### WHAT YOU HAVE TO DO
Your response should consist solely of the lines from the one containing "the black bag." through the end of the data, copied exactly.

### RECORDS FOR THIS TASK
= = = =

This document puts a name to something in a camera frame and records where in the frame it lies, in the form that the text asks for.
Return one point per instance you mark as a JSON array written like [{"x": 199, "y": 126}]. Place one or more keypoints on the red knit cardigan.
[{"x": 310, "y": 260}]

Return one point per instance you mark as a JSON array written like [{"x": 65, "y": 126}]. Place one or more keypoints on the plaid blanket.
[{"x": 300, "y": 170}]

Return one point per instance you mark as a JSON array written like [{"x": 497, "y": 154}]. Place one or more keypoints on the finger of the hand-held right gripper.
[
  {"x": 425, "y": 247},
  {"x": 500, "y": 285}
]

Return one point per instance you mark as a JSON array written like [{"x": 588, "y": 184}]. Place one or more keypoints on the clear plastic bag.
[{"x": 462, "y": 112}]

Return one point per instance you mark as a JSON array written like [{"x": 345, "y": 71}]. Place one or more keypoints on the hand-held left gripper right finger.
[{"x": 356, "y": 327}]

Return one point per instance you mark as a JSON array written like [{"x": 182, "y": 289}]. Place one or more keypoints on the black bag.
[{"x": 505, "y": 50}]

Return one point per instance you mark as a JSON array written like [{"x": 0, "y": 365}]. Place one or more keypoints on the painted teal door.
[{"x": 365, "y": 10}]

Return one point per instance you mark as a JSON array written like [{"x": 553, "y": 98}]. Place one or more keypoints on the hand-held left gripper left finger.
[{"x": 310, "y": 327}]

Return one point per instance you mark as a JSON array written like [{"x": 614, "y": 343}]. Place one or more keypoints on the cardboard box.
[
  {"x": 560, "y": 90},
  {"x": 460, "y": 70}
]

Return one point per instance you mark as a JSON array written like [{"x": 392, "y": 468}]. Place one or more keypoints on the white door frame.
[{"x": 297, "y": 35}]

= = = =

### EXERCISE SOLUTION
Return one point per instance you mark as a JSON array written like [{"x": 182, "y": 289}]. Place one or more keypoints on the black bag.
[{"x": 505, "y": 50}]

Return one point per instance you mark as a JSON array written like [{"x": 0, "y": 365}]. Place one or more keypoints on the painted teal door.
[{"x": 365, "y": 10}]

Return one point per instance you mark as a JSON array written like [{"x": 553, "y": 98}]. Place one or more keypoints on the hand-held left gripper left finger.
[{"x": 310, "y": 327}]

Return one point per instance you mark as a JSON array written like [{"x": 614, "y": 343}]. Place one or more keypoints on the cardboard box.
[
  {"x": 560, "y": 90},
  {"x": 460, "y": 70}
]

Return one point per instance you mark as a JSON array written like [{"x": 392, "y": 468}]. Place one or more keypoints on the white door frame.
[{"x": 297, "y": 35}]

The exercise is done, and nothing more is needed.